The comments came from the daughter of the late Guyanese leaders Dr Cheddi Jagan and Mrs Janet Jagan. She said that the current leaders of the People’s Progressive Party/Civic (PPP/C) and government lack “the very, very, very high moral standards” which her parents embodied when they were alive.
Mrs Nadira Jagan-Brancier scolded the party for putting out platforms using her parents’ name— particularly her father’s— and not living up really and truly to what her parents had stood for. “It is not enough to go out there and make lovely speeches about who my parents were, what they did and the legacy that we’re carrying on”.
She said that her parents fought for sugar workers, the poor and down-trodden in Guyana and in the world. “That’s who they stood for, and again, I think the party has moved away— not the party but certain elements in the party— from these very, very important values that held the party together and what makes the PPP what it is and so for me, when I look at some of the things happening, my parents must be turning in their graves— but they must be churning up in the waters of the rivers (in which their ashes were sprinkled)”.

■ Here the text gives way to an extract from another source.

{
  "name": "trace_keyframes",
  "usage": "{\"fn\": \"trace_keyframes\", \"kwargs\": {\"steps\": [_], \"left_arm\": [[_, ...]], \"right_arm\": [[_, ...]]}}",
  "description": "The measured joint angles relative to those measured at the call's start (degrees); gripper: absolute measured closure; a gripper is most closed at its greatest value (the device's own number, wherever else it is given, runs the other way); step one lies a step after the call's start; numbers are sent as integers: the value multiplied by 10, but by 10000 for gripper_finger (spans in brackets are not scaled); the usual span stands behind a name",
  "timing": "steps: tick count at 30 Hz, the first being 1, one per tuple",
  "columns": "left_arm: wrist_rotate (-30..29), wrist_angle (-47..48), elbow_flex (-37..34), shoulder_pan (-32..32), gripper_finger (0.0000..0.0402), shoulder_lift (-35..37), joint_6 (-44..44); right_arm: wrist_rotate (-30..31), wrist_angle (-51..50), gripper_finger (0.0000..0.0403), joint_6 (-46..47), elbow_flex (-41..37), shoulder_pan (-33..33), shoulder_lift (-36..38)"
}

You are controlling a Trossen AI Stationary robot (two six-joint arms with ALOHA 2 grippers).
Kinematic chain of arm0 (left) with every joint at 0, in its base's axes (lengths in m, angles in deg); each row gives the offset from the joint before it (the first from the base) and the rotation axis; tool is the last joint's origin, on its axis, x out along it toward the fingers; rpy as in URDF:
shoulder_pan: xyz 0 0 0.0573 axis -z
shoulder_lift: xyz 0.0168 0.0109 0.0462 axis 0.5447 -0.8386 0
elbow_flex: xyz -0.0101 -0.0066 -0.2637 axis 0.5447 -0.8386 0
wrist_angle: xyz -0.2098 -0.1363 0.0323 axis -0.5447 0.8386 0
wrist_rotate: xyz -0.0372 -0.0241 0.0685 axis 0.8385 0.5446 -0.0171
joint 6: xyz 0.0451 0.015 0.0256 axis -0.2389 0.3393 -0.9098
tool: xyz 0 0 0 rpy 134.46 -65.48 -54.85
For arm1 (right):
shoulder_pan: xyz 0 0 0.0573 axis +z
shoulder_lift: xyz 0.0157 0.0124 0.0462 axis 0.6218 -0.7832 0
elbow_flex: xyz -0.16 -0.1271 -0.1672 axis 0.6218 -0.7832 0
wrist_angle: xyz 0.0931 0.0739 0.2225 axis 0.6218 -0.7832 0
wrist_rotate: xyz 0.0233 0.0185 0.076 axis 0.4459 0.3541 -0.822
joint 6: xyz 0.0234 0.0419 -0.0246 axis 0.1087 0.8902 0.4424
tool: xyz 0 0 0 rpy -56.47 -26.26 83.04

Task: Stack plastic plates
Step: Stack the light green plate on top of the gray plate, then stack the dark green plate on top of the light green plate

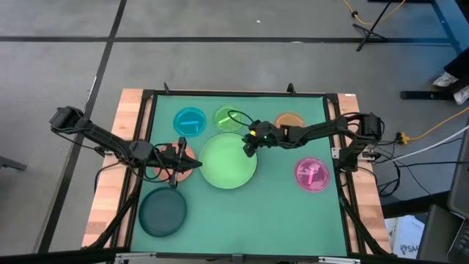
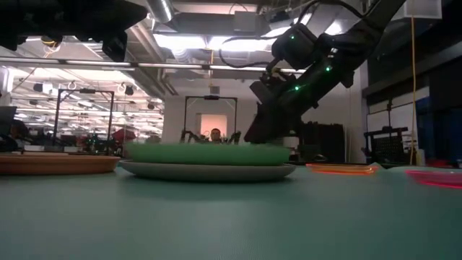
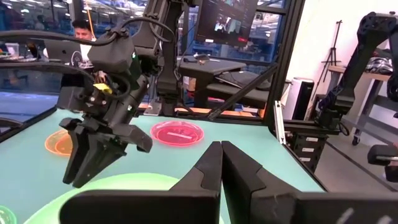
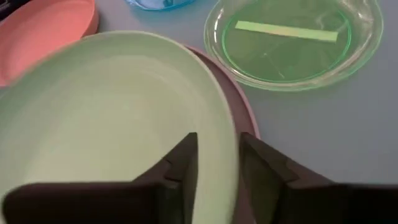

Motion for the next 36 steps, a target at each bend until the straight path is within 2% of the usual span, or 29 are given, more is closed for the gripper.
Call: {"fn": "trace_keyframes", "kwargs": {"steps": [4, 8, 16, 19, 23, 26, 28, 30, 32, 34, 36], "left_arm": [[0, 1, 0, 0, 401, 0, 0], [0, 4, 0, 0, 401, 0, 0], [2, 17, 3, 1, 401, -28, 1], [1, 80, 40, 13, 402, -44, 5], [-14, 241, 128, 48, 401, -71, 16], [-41, 351, 191, 80, 401, -103, 44], [-34, 407, 221, 98, 401, -122, 50], [-6, 427, 239, 110, 401, -138, 52], [17, 407, 248, 118, 401, -150, 64], [18, 381, 251, 121, 401, -162, 77], [18, 401, 257, 118, 401, -166, 122]], "right_arm": [[-5, -20, 262, -45, 0, 8, 38], [14, -48, 256, -88, 0, 41, 88], [90, -58, 256, -156, 0, 192, 115], [124, -58, 256, -170, 0, 252, 111], [159, -56, 255, -183, 0, 319, 111], [166, -58, 255, -191, 0, 359, 111], [166, -56, 255, -191, 0, 380, 111], [166, -57, 255, -191, 0, 399, 111], [166, -56, 255, -191, 0, 414, 111], [166, -54, 255, -191, 0, 424, 111], [167, -54, 255, -190, 0, 430, 111]]}}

She said that if the PPP is saying that it is following Cheddi Jagan and Janet Jagan as a living guide, “the only way you can follow them is to return to basics, return to who this party is which is the working- class party, obviously you have to support other people, but the base of this party is a working- class party, get back to being a non- corruptible party, so people can’t point a finger and say ‘there is so much corruption, why should we worry?”
The daughter of the late leaders then pleaded with the PPP/C leaders and members to get back to the high and moral values. “If the leaders don’t show the moral values then people won’t do it, and you’re children won’t grow up with moral values. And if your families don’t show moral values, then society as a whole will lose that”.

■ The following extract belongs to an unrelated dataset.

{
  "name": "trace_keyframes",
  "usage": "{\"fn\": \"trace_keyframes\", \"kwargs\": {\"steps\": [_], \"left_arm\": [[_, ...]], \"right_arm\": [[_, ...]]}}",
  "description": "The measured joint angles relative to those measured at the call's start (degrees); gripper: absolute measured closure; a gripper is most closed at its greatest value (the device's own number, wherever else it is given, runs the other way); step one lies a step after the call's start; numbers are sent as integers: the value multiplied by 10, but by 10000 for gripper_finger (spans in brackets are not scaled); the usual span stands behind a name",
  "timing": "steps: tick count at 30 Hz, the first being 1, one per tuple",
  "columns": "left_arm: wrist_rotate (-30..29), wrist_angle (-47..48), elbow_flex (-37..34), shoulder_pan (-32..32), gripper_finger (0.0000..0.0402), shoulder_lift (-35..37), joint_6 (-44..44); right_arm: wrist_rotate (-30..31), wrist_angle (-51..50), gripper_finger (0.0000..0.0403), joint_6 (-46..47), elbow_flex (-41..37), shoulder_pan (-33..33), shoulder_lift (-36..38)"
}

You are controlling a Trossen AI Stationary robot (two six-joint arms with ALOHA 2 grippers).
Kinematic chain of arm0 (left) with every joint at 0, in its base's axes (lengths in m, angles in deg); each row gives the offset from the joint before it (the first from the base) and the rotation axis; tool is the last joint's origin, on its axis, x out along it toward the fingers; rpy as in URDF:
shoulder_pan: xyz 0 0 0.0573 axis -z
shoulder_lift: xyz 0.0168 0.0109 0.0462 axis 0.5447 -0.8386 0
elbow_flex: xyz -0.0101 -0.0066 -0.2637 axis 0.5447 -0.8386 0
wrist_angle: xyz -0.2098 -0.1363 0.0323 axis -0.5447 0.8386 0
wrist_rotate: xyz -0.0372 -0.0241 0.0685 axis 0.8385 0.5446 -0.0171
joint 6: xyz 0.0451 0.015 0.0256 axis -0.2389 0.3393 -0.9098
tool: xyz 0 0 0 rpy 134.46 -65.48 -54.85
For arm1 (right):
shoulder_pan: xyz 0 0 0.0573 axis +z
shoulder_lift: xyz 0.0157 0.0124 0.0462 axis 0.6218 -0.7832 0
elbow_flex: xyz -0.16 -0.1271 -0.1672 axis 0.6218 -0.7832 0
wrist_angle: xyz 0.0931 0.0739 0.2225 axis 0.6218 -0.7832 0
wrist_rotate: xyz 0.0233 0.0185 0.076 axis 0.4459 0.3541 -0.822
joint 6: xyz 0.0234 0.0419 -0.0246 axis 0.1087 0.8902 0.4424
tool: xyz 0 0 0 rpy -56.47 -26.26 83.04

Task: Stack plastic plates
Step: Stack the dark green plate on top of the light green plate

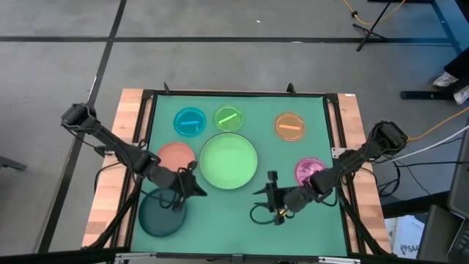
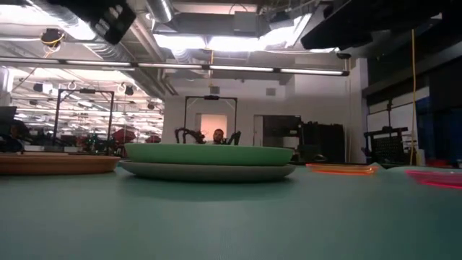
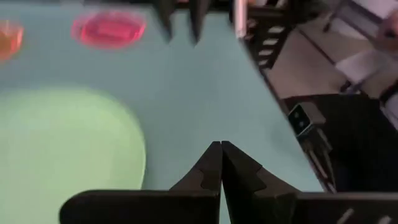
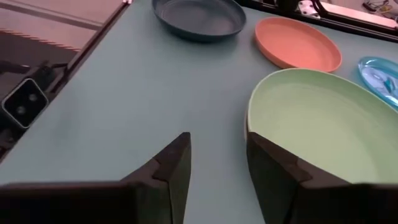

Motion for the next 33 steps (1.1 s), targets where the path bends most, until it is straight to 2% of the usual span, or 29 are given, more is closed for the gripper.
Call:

“Their lives were involved in politics so their time for me and my brother was very limited…They weren’t there the amount of hours that most people would have their parents around, but the times that they were, it was what they called quality time, not quantity…so the times they spent with us— memories that I will have for the rest of my life”.
She noted that her parents were very normal, simple, and humble people and a “very, very loving couple”. She recalled sitting down for breakfast in the mornings around the family table and listening to the news from Guyana or the BBC “and you weren’t allowed to talk”.

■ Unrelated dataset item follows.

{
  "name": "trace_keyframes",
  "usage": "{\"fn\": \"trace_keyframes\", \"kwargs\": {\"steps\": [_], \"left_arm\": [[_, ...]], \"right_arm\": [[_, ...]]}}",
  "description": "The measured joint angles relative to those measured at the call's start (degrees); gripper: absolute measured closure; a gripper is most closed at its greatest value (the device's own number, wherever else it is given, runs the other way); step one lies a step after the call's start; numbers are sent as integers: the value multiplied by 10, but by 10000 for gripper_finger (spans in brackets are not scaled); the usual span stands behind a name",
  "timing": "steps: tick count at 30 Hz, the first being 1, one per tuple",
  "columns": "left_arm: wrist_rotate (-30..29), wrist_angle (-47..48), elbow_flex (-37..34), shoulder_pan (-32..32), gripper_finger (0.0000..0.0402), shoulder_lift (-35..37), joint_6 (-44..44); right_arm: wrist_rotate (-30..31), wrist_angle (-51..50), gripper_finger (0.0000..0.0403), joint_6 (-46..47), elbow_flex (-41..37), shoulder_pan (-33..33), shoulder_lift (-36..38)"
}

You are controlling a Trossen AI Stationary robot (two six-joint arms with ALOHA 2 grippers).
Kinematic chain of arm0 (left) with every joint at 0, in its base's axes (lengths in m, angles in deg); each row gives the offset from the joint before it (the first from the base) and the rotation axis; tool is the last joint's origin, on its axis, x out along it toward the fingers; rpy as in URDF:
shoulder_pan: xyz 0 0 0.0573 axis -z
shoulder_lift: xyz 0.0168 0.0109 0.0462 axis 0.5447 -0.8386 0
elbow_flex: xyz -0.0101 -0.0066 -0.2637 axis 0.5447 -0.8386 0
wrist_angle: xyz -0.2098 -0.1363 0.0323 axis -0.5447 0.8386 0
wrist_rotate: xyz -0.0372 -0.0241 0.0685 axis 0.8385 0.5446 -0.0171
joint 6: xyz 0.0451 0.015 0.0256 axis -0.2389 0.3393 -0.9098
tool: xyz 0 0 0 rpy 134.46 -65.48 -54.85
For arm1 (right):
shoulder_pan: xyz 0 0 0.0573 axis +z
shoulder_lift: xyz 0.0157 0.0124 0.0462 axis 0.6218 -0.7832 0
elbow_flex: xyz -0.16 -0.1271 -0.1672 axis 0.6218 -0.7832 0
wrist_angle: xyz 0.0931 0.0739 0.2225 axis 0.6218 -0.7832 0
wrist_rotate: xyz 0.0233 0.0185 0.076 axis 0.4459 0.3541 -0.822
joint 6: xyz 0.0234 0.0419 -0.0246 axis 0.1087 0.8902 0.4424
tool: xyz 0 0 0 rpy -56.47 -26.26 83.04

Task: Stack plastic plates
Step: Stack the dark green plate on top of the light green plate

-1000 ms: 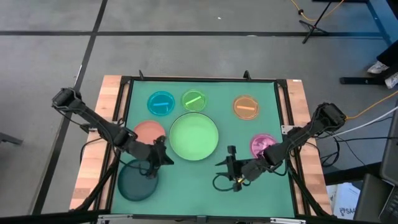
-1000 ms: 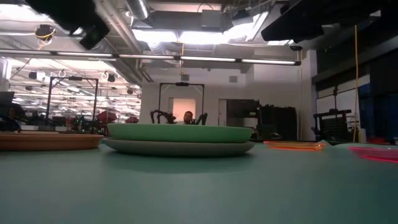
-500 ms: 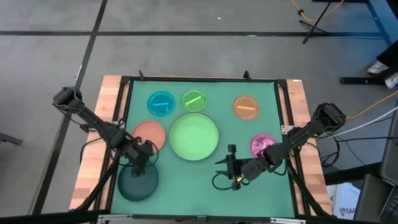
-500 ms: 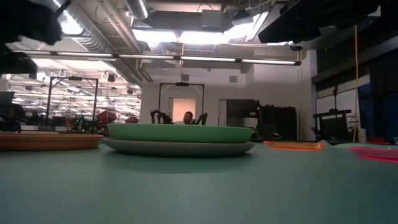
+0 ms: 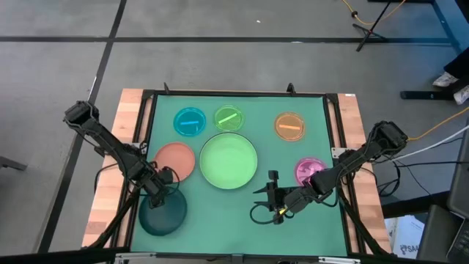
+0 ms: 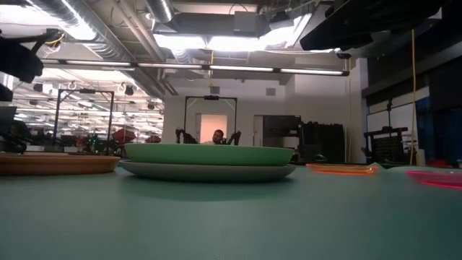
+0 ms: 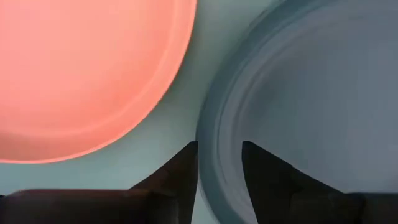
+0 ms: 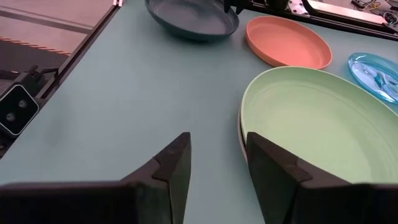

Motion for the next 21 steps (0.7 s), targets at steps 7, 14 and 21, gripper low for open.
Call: {"fn": "trace_keyframes", "kwargs": {"steps": [7, 14, 21], "left_arm": [[2, -7, -9, 0, 283, 0, -2], [19, -6, -9, -2, 283, 0, 20], [14, 5, -9, -2, 283, 0, 36]], "right_arm": [[0, 0, 255, -3, 0, 0, 0], [0, 0, 256, -3, 0, 0, 0], [0, 1, 256, -3, 0, 0, 0]]}}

She noted that they lived very simple lives and told the gathering that the house in which her parents once lived, is now open to the public. “The house is there and I really encourage people to use the opportunity to go in Bel Air and see the house where they lived…They lived a very simple life; they didn’t have big ostentatious homes that you see nowadays that government officials and party officials have, which is a very sad thing, personally”.
Ms Jagan- Brancier also encouraged persons to visit the Cheddi Jagan Research Centre in Kingston. “This was when my father was Premier from 1961 to 1964”.
“Most people think of my mom as only writing for the Mirror and other political things; my mom wrote a lot of children stories— I hope that people who have children would know this. She was also a poet and wrote some beautiful poems.”
Mrs Jagan’s prison diary, she said, are all important documents that Mrs Jagan-Brancier urged persons to read. The Cheddi Jagan website is also another feature that she urged the public to access information www.jagan.org “and on this website, you will find information”.